## [Source material]
★ ★ ★ ★ ★

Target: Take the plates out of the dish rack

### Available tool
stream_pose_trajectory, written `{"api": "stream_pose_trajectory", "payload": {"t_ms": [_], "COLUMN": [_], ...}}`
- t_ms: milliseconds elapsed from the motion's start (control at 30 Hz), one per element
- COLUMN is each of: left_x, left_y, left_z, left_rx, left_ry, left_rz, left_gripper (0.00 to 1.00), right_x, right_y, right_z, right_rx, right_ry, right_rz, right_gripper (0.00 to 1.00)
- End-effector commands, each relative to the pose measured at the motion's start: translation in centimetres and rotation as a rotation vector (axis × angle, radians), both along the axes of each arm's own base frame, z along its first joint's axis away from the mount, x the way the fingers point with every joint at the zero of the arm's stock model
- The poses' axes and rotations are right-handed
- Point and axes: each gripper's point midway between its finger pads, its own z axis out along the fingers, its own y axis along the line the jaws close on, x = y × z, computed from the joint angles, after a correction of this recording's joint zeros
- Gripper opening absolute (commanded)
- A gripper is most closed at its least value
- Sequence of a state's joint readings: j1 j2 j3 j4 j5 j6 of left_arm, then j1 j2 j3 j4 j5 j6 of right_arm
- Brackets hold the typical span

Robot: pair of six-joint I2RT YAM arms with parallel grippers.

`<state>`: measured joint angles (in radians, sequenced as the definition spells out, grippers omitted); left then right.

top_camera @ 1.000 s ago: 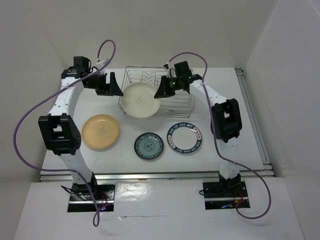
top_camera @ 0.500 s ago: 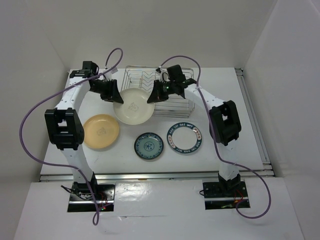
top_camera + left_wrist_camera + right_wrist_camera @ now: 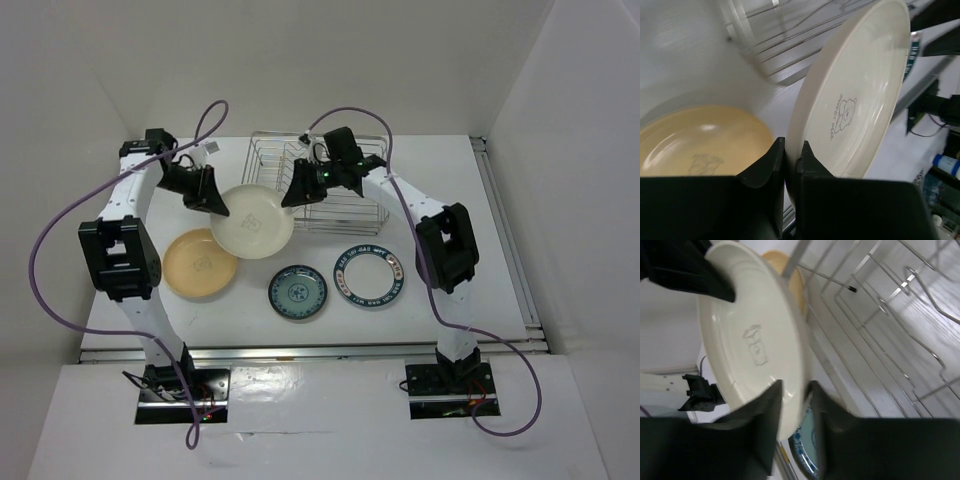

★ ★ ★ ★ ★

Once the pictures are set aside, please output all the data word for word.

## [Finished exercise]
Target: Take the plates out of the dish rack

### Available tool
stream_pose_trajectory, written `{"api": "stream_pose_trajectory", "payload": {"t_ms": [_], "COLUMN": [_], ...}}`
- t_ms: milliseconds elapsed from the motion's start (control at 30 Hz), one per element
- COLUMN is each of: left_x, left_y, left_z, left_rx, left_ry, left_rz, left_gripper (0.00 to 1.00), right_x, right_y, right_z, right_rx, right_ry, right_rz, right_gripper (0.00 to 1.00)
- End-effector commands, each relative to the pose measured at the motion's start: translation in centimetres and rotation as a rotation vector (axis × angle, radians), both along the axes of each arm's own base frame, z along its first joint's axis away from the mount, x the way the fingers point with every joint at the zero of the arm's stock model
- The poses' axes and rotations are right-handed
- Point and axes: each gripper's point midway between its finger pads, its own z axis out along the fingers, its own y axis along the line the jaws close on, x = y × z, computed from the joint angles, after a correction of this recording's joint zeros
- Gripper opening absolute (commanded)
- A gripper is most closed at its least value
- Sequence of a state's joint readings: j1 j2 j3 j4 j5 j6 of left_arm, then j1 j2 j3 j4 j5 j6 of right_arm
- Brackets hold the typical span

Robot: pair of six-joint I2RT YAM arms with parallel grippers.

`<state>`: measured joint angles (in radians, sequenced as the definition spells out, grippers omitted); left then right.

top_camera @ 1.000 s ago: 
top_camera @ 0.500 s ago: 
top_camera + left_wrist_camera + right_wrist_camera @ now: 

With that, the exercise is complete.